What is required — With the pictures omitted, write out all of the listing exactly.

Source material —

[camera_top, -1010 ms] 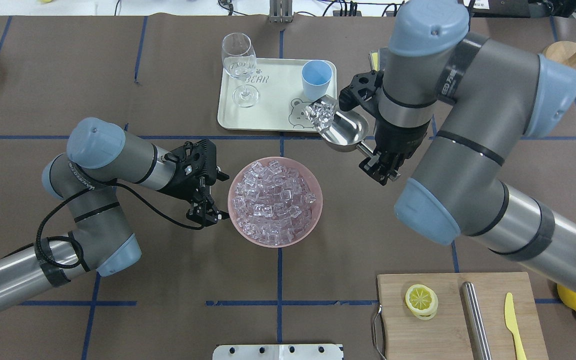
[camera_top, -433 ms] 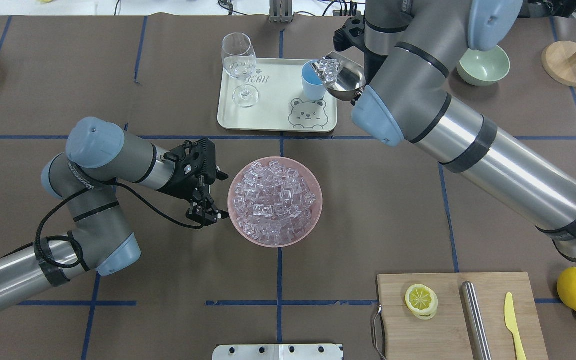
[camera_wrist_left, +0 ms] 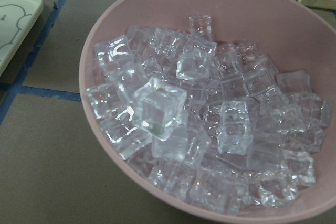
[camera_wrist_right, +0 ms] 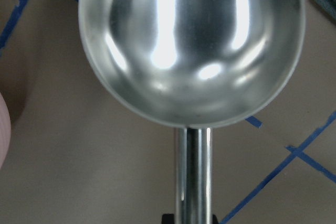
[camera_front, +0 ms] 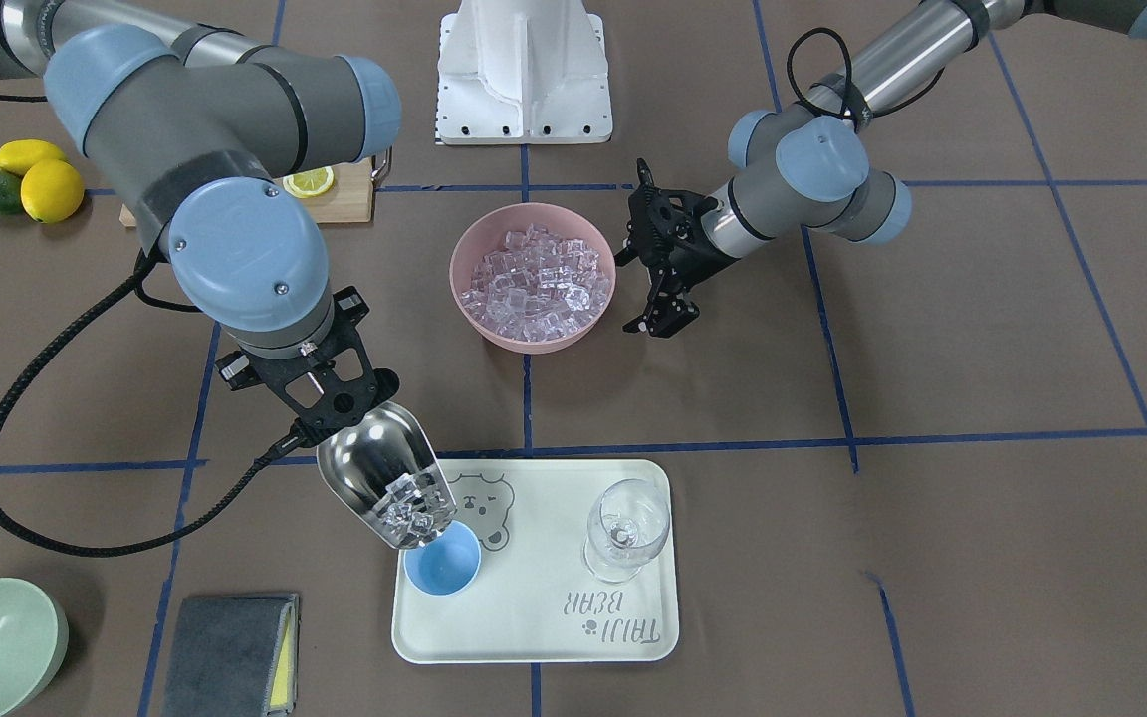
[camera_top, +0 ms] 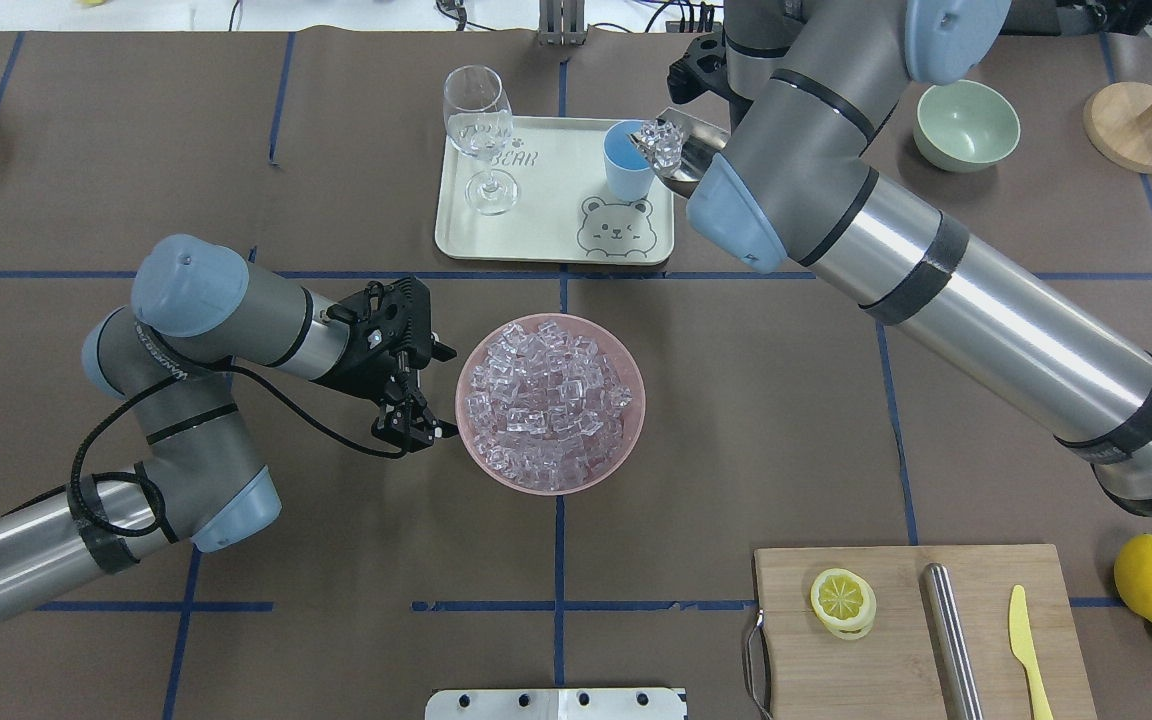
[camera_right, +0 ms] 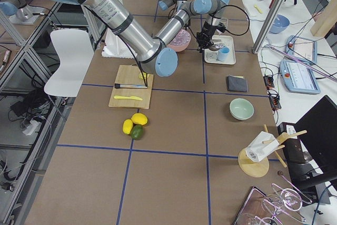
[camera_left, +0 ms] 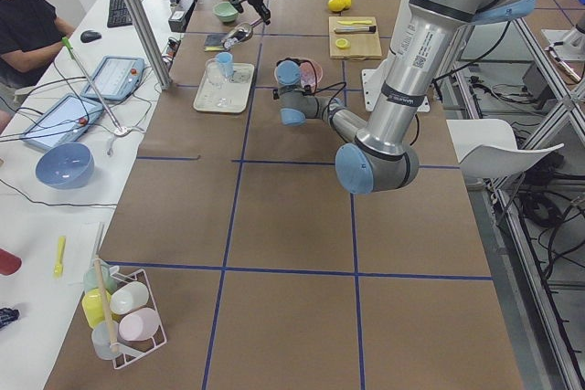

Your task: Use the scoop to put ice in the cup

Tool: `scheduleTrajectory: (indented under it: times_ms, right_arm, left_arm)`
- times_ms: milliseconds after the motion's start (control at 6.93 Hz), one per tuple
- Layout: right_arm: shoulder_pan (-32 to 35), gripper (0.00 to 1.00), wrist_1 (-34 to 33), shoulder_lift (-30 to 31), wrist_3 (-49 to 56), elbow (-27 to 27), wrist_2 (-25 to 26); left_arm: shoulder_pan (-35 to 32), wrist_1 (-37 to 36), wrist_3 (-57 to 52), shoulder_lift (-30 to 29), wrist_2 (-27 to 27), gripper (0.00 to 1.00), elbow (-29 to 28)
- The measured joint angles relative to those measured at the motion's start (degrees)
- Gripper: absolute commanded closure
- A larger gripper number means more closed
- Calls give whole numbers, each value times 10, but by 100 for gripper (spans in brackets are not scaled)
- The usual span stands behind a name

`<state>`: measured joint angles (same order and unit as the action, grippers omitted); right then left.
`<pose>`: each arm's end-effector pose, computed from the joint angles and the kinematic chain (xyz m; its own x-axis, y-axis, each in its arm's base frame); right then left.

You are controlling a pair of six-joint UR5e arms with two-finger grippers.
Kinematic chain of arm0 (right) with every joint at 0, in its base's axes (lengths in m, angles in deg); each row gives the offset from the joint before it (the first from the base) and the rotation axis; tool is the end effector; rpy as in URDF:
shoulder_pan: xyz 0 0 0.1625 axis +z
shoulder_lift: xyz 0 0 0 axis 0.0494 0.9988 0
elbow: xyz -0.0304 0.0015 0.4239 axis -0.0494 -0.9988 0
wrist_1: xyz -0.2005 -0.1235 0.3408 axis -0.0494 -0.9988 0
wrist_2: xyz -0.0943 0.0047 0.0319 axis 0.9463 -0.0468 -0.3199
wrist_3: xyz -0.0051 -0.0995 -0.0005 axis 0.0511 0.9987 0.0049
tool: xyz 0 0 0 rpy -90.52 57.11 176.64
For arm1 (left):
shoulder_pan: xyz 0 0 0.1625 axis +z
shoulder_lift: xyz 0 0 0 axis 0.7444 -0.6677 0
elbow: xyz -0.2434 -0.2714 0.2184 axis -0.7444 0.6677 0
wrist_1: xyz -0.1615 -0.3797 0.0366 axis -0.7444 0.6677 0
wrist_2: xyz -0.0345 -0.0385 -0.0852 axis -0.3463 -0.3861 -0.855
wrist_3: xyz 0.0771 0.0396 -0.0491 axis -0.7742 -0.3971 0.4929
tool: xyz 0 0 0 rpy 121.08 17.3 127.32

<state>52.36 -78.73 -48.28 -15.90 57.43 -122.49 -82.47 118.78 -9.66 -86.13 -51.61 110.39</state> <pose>-0.4083 -0.6020 0.2117 0.6121 -0.5858 0.5312 0.6247 0.7701 0.1293 0.5016 -0.4379 0.3173 0.0266 0.9921 -0.1222 -0.1923 0.1251 0.9733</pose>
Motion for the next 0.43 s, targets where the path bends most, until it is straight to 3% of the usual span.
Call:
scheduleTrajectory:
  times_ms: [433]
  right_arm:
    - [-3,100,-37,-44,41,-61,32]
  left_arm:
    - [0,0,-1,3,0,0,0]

Answer area —
[camera_top, -1010 ms] 
[camera_top, -433 ms] 
[camera_wrist_left, +0 ms] 
[camera_wrist_right, +0 ms] 
[camera_front, +0 ms] 
[camera_top, +0 ms] 
[camera_right, +0 ms] 
[camera_left, +0 ms] 

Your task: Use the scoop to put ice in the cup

Tool: `scheduleTrajectory: (indented under it: times_ms, right_arm, left_arm)`
- times_ms: milliseconds after the motion's start (control at 6.93 Hz), one per tuple
- Layout: right_arm: shoulder_pan (-32 to 35), gripper (0.00 to 1.00), wrist_1 (-34 to 33), shoulder_lift (-30 to 31), wrist_3 (-49 to 56), elbow (-27 to 27), wrist_2 (-25 to 26); left_arm: shoulder_pan (-35 to 32), wrist_1 (-37 to 36), wrist_3 (-57 to 52), shoulder_lift (-30 to 29), wrist_2 (-27 to 27), gripper (0.00 to 1.00), elbow (-29 to 28)
- The measured joint angles relative to those measured at the motion's start (degrees)
- Gripper: absolute commanded closure
- A larger gripper number means more closed
- Calls give whole numbers, each value times 10, but by 100 for gripper (spans in brackets are not scaled)
- The usual span stands behind a name

`<state>`: measured joint angles (same order and unit as the action, grippers omitted); right then left.
`<pose>`: each arm's end-effector pose, computed from the joint angles and the kinematic chain (xyz m; its own x-axis, y-axis, each in its arm's base frame); right then left.

You are controlling a pair of six-joint UR5e arms with two-finger grippers.
Kinematic chain of arm0 (right) with every joint at 0, in its base's axes (lengths in m, angles in deg); each row gives the offset from the joint before it (the first from the base) and the rotation axis; tool is the end effector; rpy as in URDF:
shoulder_pan: xyz 0 0 0.1625 axis +z
shoulder_lift: xyz 0 0 0 axis 0.0494 0.9988 0
elbow: xyz -0.0304 0.0015 0.4239 axis -0.0494 -0.9988 0
wrist_1: xyz -0.2005 -0.1235 0.3408 axis -0.0494 -0.9988 0
wrist_2: xyz -0.0943 0.0047 0.0319 axis 0.9463 -0.0468 -0.3199
wrist_3: xyz -0.0051 -0.0995 -0.0005 axis 0.0511 0.9987 0.0049
tool: xyz 0 0 0 rpy -90.52 57.11 176.64
For arm1 (left):
shoulder_pan: xyz 0 0 0.1625 axis +z
shoulder_lift: xyz 0 0 0 axis 0.7444 -0.6677 0
elbow: xyz -0.2434 -0.2714 0.2184 axis -0.7444 0.6677 0
wrist_1: xyz -0.1615 -0.3797 0.0366 axis -0.7444 0.6677 0
wrist_2: xyz -0.0345 -0.0385 -0.0852 axis -0.3463 -0.3861 -0.855
wrist_3: xyz 0.0771 0.0396 -0.0491 axis -0.7742 -0.3971 0.4929
tool: xyz 0 0 0 rpy 121.08 17.3 127.32

<state>52.36 -78.73 -48.28 -15.90 57.43 -122.49 -82.47 118.78 -9.66 -86.13 -51.61 110.39</state> <pose>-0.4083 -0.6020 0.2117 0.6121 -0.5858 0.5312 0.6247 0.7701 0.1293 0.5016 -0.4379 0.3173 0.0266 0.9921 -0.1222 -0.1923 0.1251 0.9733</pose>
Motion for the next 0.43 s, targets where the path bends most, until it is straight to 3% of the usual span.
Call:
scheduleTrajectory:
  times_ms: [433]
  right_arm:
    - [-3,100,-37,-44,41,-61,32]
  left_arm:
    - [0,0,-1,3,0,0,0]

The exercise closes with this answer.